**Work instruction**. Take the data that follows and retype it word for word.
(Extracted material begins)
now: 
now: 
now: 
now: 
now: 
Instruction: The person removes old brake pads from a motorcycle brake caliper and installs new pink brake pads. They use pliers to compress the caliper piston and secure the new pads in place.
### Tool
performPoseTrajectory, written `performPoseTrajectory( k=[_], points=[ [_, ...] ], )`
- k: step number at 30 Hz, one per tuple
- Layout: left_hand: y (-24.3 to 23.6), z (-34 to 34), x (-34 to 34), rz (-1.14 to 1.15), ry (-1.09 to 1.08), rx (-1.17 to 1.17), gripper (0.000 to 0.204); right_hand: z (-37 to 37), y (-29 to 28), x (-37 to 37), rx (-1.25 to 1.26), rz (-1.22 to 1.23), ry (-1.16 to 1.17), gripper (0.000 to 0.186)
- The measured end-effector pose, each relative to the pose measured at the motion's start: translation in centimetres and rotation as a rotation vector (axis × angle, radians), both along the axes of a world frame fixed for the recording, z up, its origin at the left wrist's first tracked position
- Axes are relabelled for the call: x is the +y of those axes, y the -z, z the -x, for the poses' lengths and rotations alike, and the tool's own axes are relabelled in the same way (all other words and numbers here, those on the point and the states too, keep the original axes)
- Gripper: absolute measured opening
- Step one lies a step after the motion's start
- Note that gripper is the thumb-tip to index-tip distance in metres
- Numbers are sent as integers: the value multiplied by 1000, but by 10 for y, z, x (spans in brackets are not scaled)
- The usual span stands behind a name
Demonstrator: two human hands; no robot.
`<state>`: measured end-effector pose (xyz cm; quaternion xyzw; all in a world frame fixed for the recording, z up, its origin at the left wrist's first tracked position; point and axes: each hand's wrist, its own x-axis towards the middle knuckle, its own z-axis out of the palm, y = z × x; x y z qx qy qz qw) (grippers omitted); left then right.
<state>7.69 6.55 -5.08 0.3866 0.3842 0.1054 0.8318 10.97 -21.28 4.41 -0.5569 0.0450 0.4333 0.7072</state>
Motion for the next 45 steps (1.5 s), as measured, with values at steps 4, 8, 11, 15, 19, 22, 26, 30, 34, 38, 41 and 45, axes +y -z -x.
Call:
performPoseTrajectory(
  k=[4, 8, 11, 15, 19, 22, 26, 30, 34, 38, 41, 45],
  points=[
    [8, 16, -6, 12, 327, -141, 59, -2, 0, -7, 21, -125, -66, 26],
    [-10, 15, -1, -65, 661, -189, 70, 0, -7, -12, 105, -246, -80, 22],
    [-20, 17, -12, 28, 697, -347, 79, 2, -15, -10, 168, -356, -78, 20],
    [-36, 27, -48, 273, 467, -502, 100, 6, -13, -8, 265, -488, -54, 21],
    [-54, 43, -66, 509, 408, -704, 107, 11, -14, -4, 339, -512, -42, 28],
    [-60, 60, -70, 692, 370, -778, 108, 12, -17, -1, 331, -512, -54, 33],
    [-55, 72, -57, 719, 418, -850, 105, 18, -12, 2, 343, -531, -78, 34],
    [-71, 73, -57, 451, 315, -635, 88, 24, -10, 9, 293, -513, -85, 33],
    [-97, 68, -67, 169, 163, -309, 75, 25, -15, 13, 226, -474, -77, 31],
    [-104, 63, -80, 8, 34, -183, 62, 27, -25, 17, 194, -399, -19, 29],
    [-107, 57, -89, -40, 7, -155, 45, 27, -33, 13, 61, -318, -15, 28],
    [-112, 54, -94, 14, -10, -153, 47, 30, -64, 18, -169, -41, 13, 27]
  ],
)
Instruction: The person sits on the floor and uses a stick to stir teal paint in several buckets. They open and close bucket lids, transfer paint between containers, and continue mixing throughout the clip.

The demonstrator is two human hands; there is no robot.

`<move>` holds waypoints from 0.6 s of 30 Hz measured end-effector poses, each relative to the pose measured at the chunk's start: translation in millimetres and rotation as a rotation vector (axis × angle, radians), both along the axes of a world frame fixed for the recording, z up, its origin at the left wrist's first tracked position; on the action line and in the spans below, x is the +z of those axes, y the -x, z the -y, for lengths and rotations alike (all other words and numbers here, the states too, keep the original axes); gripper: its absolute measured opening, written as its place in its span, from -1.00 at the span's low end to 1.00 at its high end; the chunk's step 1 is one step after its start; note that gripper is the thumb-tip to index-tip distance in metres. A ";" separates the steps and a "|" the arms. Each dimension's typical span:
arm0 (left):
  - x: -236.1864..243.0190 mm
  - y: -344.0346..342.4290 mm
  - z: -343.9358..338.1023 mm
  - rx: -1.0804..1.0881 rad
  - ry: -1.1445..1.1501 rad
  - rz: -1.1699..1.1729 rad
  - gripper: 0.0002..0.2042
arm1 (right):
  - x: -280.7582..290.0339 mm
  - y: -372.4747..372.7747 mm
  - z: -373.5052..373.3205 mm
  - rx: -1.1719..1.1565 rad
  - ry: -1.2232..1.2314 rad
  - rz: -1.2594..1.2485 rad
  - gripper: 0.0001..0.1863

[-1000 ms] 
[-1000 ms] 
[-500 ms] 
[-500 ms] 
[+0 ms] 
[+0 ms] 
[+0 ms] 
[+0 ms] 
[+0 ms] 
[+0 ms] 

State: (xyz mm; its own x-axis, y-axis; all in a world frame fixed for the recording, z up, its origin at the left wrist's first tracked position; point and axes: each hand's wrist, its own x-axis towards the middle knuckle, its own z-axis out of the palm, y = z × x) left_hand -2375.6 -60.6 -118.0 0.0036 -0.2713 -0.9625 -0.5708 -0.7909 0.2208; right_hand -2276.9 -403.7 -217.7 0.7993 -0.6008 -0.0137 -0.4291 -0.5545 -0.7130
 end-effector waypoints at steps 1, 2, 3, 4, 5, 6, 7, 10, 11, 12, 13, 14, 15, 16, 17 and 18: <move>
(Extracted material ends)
**Exercise result**.
now: 
now: 
now: 
now: 
now: 
Instruction: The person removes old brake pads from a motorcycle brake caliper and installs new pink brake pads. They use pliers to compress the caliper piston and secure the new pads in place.
### Tool
performPoseTrajectory, written `performPoseTrajectory( k=[_], points=[ [_, ...] ], )`
- k: step number at 30 Hz, one per tuple
- Layout: left_hand: y (-24.3 to 23.6), z (-34 to 34), x (-34 to 34), rz (-1.14 to 1.15), ry (-1.09 to 1.08), rx (-1.17 to 1.17), gripper (0.000 to 0.204); right_hand: z (-37 to 37), y (-29 to 28), x (-37 to 37), rx (-1.25 to 1.26), rz (-1.22 to 1.23), ry (-1.16 to 1.17), gripper (0.000 to 0.186)
- The measured end-effector pose, each relative to the pose measured at the motion's start: translation in centimetres and rotation as a rotation vector (axis × angle, radians), both along the axes of a world frame fixed for the recording, z up, its origin at the left wrist's first tracked position
- Axes are relabelled for the call: x is the +y of those axes, y the -z, z the -x, for the poses' lengths and rotations alike, and the tool's own axes are relabelled in the same way (all other words and numbers here, those on the point and the states too, keep the original axes)
- Gripper: absolute measured opening
- Step one lies a step after the motion's start
- Note that gripper is the thumb-tip to index-tip distance in metres
- Numbers are sent as integers: the value multiplied by 1000, but by 10 for y, z, x (spans in brackets are not scaled)
- The usual span stands behind a name
Demonstrator: two human hands; no robot.
`<state>`: measured end-effector pose (xyz cm; quaternion xyzw; all in a world frame fixed for the recording, z up, its origin at the left wrist's first tracked position; point and axes: each hand's wrist, its own x-axis towards the middle knuckle, its own z-axis out of the palm, y = z × x; x y z qx qy qz qw) (grippers omitted); left then right.
<state>7.69 6.55 -5.08 0.3866 0.3842 0.1054 0.8318 10.97 -21.28 4.41 -0.5569 0.0450 0.4333 0.7072</state>
Motion for the next 45 steps (1.5 s), as measured, with values at steps 4, 8, 11, 15, 19, 22, 26, 30, 34, 38, 41 and 45, axes +y -z -x.
Call:
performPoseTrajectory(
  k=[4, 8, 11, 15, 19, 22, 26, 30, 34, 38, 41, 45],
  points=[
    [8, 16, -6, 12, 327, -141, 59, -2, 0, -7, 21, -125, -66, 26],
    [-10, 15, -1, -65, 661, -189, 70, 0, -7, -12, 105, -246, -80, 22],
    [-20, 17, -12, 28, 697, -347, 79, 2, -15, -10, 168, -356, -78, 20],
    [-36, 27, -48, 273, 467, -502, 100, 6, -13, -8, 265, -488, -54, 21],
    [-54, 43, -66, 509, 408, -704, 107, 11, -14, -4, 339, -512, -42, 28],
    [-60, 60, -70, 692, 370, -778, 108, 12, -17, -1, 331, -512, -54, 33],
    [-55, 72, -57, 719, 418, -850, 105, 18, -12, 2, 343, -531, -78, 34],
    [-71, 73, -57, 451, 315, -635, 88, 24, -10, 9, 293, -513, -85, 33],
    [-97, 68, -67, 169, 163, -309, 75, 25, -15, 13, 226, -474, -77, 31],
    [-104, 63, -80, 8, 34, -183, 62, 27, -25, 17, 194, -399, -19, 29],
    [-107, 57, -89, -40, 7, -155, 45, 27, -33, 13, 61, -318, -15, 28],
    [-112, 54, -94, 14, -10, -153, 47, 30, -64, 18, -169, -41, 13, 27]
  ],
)
Instruction: The person sits on the floor and uses a stick to stir teal paint in several buckets. They open and close bucket lids, transfer paint between containers, and continue mixing throughout the clip.

The demonstrator is two human hands; there is no robot.

`<move>` holds waypoints from 0.6 s of 30 Hz measured end-effector poses, each relative to the pose measured at the chunk's start: translation in millimetres and rotation as a rotation vector (axis × angle, radians), both along the axes of a world frame fixed for the recording, z up, its origin at the left wrist's first tracked position; on the action line and in the spans below, x is the +z of those axes, y the -x, z the -y, for lengths and rotations alike (all other words and numbers here, the states too, keep the original axes); gripper: its absolute measured opening, written as its place in its span, from -1.00 at the span's low end to 1.00 at its high end; the chunk's step 1 is one step after its start; note that gripper is the thumb-tip to index-tip distance in metres. A ";" separates the steps and a "|" the arms. Each dimension's typical span:
arm0 (left):
  - x: -236.1864..243.0190 mm
  - y: -344.0346..342.4290 mm
  - z: -343.9358..338.1023 mm
  - rx: -1.0804..1.0881 rad
  - ry: -1.1445..1.1501 rad
  - rz: -1.1699..1.1729 rad
  - gripper: 0.0002..0.2042
arm1 (right):
  - x: -280.7582..290.0339 mm
  - y: -372.4747..372.7747 mm
  - z: -373.5052..373.3205 mm
  - rx: -1.1719..1.1565 rad
  - ry: -1.2232..1.2314 rad
  - rz: -1.2594..1.2485 rad
  - gripper: 0.0001..0.1863

[-1000 ms] 
[-1000 ms] 
[-500 ms] 
[-500 ms] 
[+0 ms] 
[+0 ms] 
[+0 ms] 
[+0 ms] 
[+0 ms] 
[+0 ms] 

State: (xyz mm; its own x-axis, y-axis; all in a world frame fixed for the recording, z up, its origin at the left wrist's first tracked position; point and axes: each hand's wrist, its own x-axis towards the middle knuckle, its own z-axis out of the palm, y = z × x) left_hand -2375.6 -60.6 -118.0 0.0036 -0.2713 -0.9625 -0.5708 -0.7909 0.2208; right_hand -2276.9 -403.7 -217.7 0.7993 -0.6008 -0.0137 -0.4291 -0.5545 -0.7130
 end-effector waypoints at steps 1, 2, 3, 4, 5, 6, 7, 10, 11, 12, 13, 14, 15, 16, 17 and 18: <move>

With that, the exercise is finished.